— Problem to work on —
For each line of the data below, test for "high". Report only the number of lines that pass.

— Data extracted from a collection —
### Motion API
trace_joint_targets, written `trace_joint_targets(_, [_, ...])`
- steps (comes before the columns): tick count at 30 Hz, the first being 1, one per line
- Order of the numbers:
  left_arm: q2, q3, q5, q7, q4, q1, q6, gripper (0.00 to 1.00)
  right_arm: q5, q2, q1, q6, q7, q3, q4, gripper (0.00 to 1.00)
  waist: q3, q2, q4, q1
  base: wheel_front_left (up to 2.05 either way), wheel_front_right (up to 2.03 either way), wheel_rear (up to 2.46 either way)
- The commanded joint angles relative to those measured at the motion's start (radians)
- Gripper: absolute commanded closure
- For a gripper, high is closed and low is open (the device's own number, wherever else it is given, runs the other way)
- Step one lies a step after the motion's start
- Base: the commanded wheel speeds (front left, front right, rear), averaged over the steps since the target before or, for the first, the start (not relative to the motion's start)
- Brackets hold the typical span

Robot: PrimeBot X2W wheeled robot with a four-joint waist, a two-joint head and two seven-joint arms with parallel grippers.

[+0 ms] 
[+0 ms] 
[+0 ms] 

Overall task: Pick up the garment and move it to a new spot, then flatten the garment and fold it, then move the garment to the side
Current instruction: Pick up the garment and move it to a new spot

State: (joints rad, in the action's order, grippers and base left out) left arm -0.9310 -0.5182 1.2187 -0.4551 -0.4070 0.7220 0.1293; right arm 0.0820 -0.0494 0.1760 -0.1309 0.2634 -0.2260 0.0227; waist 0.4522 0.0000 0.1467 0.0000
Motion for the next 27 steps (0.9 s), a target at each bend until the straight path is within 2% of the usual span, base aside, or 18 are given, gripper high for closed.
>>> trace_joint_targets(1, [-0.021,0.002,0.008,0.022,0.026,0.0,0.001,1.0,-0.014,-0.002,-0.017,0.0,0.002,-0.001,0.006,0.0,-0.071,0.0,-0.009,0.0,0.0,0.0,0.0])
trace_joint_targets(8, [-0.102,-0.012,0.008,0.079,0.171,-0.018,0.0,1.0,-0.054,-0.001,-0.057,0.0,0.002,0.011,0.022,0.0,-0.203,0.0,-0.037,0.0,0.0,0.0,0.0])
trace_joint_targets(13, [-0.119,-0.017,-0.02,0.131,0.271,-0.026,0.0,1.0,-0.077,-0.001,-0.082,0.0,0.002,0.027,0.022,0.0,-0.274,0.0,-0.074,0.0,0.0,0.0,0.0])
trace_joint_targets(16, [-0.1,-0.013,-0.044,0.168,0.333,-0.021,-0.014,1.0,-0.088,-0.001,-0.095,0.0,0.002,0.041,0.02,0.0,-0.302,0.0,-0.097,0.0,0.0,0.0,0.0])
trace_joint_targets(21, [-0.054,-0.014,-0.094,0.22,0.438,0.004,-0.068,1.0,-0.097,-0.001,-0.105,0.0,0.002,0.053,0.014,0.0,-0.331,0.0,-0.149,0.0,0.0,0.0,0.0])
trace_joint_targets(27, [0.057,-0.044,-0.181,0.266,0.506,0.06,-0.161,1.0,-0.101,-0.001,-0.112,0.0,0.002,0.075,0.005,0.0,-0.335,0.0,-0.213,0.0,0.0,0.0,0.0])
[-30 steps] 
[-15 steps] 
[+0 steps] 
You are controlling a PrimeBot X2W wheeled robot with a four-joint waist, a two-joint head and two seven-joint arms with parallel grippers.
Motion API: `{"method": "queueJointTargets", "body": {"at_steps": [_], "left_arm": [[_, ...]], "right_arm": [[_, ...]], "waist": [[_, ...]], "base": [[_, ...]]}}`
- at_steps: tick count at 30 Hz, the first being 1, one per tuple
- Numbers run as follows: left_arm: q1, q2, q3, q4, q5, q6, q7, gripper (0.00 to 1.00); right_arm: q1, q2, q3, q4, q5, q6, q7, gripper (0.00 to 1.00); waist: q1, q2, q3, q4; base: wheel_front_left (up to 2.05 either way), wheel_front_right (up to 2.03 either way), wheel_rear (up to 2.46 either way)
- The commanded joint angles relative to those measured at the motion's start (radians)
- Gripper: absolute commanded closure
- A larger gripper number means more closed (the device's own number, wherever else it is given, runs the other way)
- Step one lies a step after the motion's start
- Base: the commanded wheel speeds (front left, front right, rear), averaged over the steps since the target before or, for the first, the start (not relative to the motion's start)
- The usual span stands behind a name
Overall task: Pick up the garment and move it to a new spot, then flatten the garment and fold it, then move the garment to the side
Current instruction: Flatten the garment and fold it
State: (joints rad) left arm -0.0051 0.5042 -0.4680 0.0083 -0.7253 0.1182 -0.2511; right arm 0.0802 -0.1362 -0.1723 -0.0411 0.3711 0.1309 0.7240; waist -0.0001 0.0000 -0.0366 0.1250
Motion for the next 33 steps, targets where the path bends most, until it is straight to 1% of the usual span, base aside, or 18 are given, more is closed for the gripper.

— The completed task —
2